= Roll call (policing) =

Meeting at the beginning or end of a police shift

In police jargon, a roll call is a briefing "where supervisors take attendance, inspect uniform and equipment, inform the oncoming shift of any outstanding incidents that may have occurred, inform officers of suspects to be looking out for, relate any law or procedural changes, and so on."

Although often conducted prior to the start of a shift, a roll call may be held at the end of a shift as well. The communication at a roll call is usually top-down, with information disseminated by (or at the direction of) a shift or squad commander. The roll call is just one of several vehicles for intra-departmental communication in law enforcement agencies: other modes include command or administrative staff meetings, quality circles, and unit meetings.

Roll calls are "usually limited to recent events or items that might be of short-term interest" and so usually "do not allow for the in-depth discussions necessary for community policing or real problem-solving.

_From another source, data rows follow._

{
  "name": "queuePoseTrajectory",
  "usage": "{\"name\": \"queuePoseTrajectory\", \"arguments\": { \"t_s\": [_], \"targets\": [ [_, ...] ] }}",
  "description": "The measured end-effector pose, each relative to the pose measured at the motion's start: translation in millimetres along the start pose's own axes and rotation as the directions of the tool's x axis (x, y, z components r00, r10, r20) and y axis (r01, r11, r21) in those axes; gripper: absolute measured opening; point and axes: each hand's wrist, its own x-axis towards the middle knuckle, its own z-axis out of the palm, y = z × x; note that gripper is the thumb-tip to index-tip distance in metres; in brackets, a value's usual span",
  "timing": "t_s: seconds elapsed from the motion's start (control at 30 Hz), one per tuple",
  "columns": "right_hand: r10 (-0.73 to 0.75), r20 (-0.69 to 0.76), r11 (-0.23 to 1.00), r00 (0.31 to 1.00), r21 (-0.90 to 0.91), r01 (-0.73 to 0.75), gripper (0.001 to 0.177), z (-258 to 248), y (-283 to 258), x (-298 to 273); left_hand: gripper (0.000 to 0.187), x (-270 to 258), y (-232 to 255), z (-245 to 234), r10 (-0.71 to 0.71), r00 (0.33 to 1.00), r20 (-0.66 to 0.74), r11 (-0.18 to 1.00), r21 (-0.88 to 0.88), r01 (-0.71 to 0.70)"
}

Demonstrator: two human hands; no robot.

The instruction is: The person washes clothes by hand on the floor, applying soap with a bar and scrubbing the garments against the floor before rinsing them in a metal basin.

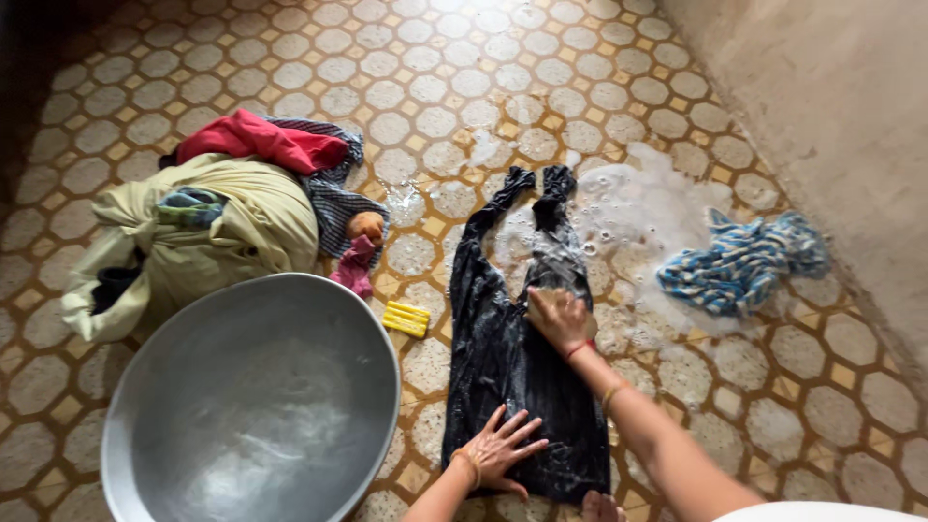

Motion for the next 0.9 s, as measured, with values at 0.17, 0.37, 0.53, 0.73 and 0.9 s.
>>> {"name": "queuePoseTrajectory", "arguments": {
  "t_s": [0.17, 0.37, 0.53, 0.73, 0.9],
  "targets": [
    [0.184, 0.644, 0.898, 0.742, 0.196, -0.394, 0.067, -5.5, 12.4, 18.2, 0.05, 86.7, -5.7, 6.9, -0.365, 0.914, -0.175, 0.929, -0.01, 0.369],
    [-0.055, 0.466, 0.981, 0.883, 0.192, -0.04, 0.069, -76.4, -29.4, -87.3, 0.052, 62.4, 29.0, 24.1, -0.401, 0.916, -0.01, 0.894, -0.224, 0.389],
    [-0.351, 0.418, 0.875, 0.838, 0.465, 0.134, 0.071, -126.0, -46.4, -155.1, 0.083, 29.0, 91.5, 14.4, -0.138, 0.89, 0.434, 0.96, -0.163, 0.228],
    [-0.203, 0.512, 0.888, 0.835, 0.456, -0.064, 0.063, -89.5, -37.1, -113.5, 0.056, 47.6, 38.0, 12.9, -0.15, 0.916, -0.373, 0.988, -0.017, 0.154],
    [-0.458, 0.029, 0.792, 0.888, 0.467, 0.394, 0.056, -146.1, -55.2, -157.0, 0.058, 33.5, 44.1, 44.7, -0.172, 0.973, 0.154, 0.957, -0.208, 0.202]
  ]
}}
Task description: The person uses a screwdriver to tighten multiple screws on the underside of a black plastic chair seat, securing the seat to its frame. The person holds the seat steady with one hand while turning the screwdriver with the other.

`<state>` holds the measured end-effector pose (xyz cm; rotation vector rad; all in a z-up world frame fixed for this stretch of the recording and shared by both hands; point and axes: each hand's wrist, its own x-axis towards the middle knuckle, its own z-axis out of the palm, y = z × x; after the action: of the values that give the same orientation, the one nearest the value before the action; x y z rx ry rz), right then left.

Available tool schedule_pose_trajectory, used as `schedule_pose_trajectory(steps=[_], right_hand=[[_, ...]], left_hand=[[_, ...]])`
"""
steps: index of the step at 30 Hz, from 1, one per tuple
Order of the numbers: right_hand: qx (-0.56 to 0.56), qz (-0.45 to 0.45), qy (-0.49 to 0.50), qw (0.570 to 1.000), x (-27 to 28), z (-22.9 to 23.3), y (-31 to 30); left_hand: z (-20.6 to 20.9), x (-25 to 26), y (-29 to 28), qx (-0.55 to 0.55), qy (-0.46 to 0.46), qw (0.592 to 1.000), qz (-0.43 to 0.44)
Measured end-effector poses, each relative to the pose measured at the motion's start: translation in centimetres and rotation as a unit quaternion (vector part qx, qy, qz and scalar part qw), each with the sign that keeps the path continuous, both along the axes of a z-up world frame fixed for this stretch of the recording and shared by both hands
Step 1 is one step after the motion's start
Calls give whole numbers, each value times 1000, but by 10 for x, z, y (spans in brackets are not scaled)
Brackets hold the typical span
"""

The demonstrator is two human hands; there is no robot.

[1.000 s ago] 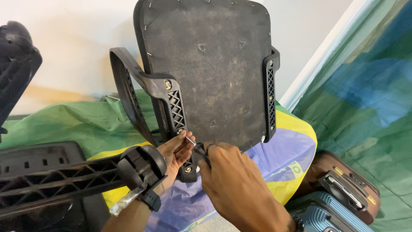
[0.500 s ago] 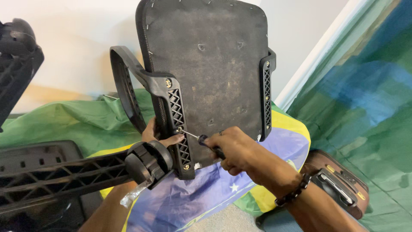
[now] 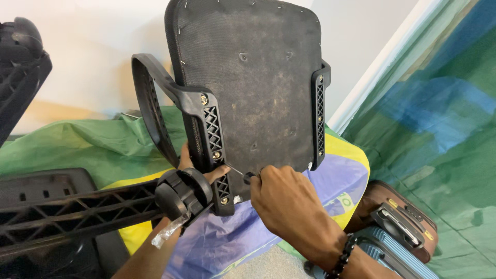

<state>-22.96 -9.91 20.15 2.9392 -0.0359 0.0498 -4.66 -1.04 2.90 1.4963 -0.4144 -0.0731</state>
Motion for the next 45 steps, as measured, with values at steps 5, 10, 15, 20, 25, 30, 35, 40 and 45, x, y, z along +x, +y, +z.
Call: schedule_pose_trajectory(steps=[5,10,15,20,25,30,35,40,45], right_hand=[[212,-105,-131,963,-1,19,4],[280,-140,-117,943,1,37,5],[342,-203,-68,915,3,33,-7],[428,-205,-17,880,1,24,-32],[436,-154,7,887,-2,11,-54],[431,-153,34,888,-10,6,-63],[442,-154,64,881,-13,7,-66],[431,-149,48,889,-13,7,-67],[395,-130,13,909,-8,17,-70]], left_hand=[[-16,2,-2,49,0,998,37],[-13,-19,-12,-59,4,996,72],[17,-45,2,-44,-121,974,184],[39,-85,37,-131,-167,958,193],[24,-52,62,-208,-155,964,60],[-76,-18,122,-198,-158,964,-84],[-70,-36,175,-66,-149,953,-257],[-29,-154,116,-22,-65,942,328],[5,-188,71,-25,-57,823,564]])
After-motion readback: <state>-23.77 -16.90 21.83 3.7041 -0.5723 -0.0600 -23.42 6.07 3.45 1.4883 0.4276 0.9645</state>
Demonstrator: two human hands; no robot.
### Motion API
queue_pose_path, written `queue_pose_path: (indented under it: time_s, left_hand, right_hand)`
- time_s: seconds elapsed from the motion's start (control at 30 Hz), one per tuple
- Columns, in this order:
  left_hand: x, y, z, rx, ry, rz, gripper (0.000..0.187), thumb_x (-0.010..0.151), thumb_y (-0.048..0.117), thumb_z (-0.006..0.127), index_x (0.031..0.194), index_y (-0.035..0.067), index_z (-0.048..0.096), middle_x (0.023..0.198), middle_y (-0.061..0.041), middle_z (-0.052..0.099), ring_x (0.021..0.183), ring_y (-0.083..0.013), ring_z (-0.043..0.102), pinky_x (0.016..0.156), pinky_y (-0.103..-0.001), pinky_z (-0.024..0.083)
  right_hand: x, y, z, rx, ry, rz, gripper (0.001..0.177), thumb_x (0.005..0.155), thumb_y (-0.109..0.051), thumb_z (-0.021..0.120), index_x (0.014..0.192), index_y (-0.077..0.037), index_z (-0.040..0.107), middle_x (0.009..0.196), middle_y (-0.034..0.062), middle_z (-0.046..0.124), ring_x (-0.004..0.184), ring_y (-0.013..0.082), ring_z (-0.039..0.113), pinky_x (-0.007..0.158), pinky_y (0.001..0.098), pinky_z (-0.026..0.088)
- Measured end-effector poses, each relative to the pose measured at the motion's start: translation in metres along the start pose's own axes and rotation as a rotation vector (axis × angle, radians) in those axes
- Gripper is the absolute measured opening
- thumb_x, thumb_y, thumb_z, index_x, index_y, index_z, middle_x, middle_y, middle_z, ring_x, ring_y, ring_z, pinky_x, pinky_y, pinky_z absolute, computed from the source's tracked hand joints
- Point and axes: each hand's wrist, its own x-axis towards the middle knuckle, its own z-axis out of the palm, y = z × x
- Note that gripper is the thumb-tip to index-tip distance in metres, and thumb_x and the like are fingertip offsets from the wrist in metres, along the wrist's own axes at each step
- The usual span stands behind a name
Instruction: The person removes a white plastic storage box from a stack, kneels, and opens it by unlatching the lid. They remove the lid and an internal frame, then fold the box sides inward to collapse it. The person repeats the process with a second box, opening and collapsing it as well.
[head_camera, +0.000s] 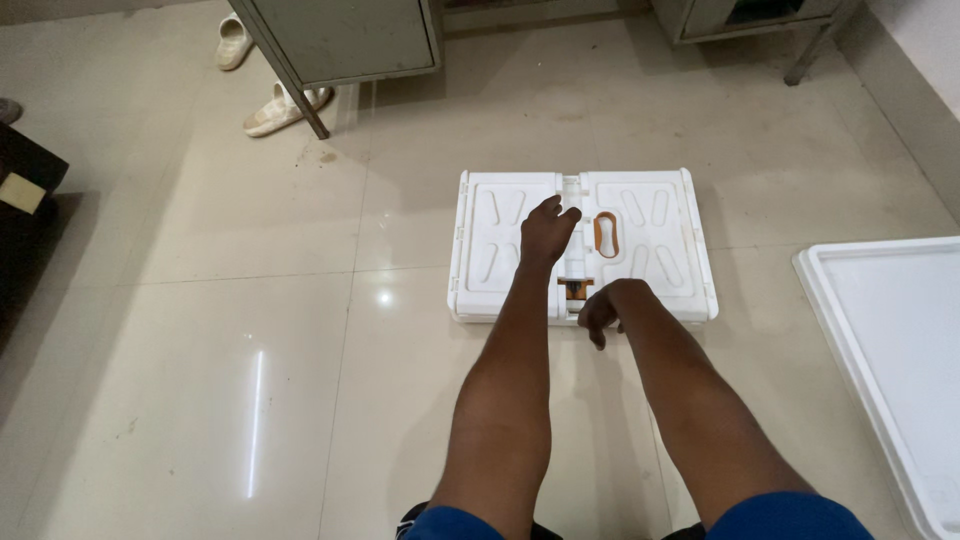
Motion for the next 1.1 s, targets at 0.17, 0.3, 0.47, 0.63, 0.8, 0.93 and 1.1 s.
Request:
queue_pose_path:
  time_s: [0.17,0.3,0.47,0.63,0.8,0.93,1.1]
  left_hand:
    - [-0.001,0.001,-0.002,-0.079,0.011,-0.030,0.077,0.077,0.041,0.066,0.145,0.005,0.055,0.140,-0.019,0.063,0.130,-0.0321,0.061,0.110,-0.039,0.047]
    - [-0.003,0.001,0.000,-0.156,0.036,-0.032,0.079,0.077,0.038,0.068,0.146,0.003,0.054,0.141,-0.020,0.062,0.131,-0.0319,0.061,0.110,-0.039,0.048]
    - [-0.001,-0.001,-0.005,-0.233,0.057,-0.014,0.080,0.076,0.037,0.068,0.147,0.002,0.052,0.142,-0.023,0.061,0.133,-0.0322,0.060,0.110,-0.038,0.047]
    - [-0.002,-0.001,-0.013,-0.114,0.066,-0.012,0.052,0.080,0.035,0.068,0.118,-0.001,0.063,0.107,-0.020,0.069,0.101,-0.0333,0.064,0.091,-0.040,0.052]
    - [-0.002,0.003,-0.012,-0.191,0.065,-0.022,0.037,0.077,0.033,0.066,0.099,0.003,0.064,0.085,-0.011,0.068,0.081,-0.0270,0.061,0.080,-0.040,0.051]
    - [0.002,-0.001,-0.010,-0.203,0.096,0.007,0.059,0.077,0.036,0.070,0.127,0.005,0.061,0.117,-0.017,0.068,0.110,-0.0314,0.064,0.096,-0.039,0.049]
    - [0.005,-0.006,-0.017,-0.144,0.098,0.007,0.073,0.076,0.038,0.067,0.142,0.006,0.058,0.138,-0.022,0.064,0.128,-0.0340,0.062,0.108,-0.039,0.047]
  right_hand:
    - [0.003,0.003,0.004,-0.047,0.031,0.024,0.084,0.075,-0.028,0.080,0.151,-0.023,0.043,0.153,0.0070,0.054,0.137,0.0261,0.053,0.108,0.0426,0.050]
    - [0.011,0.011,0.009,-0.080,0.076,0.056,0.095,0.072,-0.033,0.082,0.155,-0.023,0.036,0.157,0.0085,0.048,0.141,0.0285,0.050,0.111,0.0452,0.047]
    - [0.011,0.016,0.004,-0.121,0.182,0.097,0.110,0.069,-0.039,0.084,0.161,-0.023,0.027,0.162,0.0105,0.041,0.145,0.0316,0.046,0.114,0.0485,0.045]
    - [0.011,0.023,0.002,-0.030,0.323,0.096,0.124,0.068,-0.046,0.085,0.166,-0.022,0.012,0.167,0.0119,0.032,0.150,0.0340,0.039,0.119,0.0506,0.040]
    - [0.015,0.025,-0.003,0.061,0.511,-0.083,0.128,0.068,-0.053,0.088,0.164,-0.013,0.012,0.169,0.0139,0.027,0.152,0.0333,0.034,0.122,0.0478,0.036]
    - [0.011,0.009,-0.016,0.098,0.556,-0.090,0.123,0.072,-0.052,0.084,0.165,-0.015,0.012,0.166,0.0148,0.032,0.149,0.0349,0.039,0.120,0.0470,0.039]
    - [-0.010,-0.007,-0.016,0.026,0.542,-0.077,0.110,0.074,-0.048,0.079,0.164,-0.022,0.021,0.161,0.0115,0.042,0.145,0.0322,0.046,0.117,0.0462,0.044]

In 1992, the Independent Commission on the Los Angeles Police Department reported that Los Angeles Police Department patrol officers at the time "start each day with roll call that lasts approximately 45 minutes to an hour ... A portion of each roll call (usually 20 minutes or less) is devoting to training. Typical roll call training involves the watch commander lecturing to the officers. Many watch commanders simply read the department's policy on a given topic without any discussion of the practical application of that policy in the field.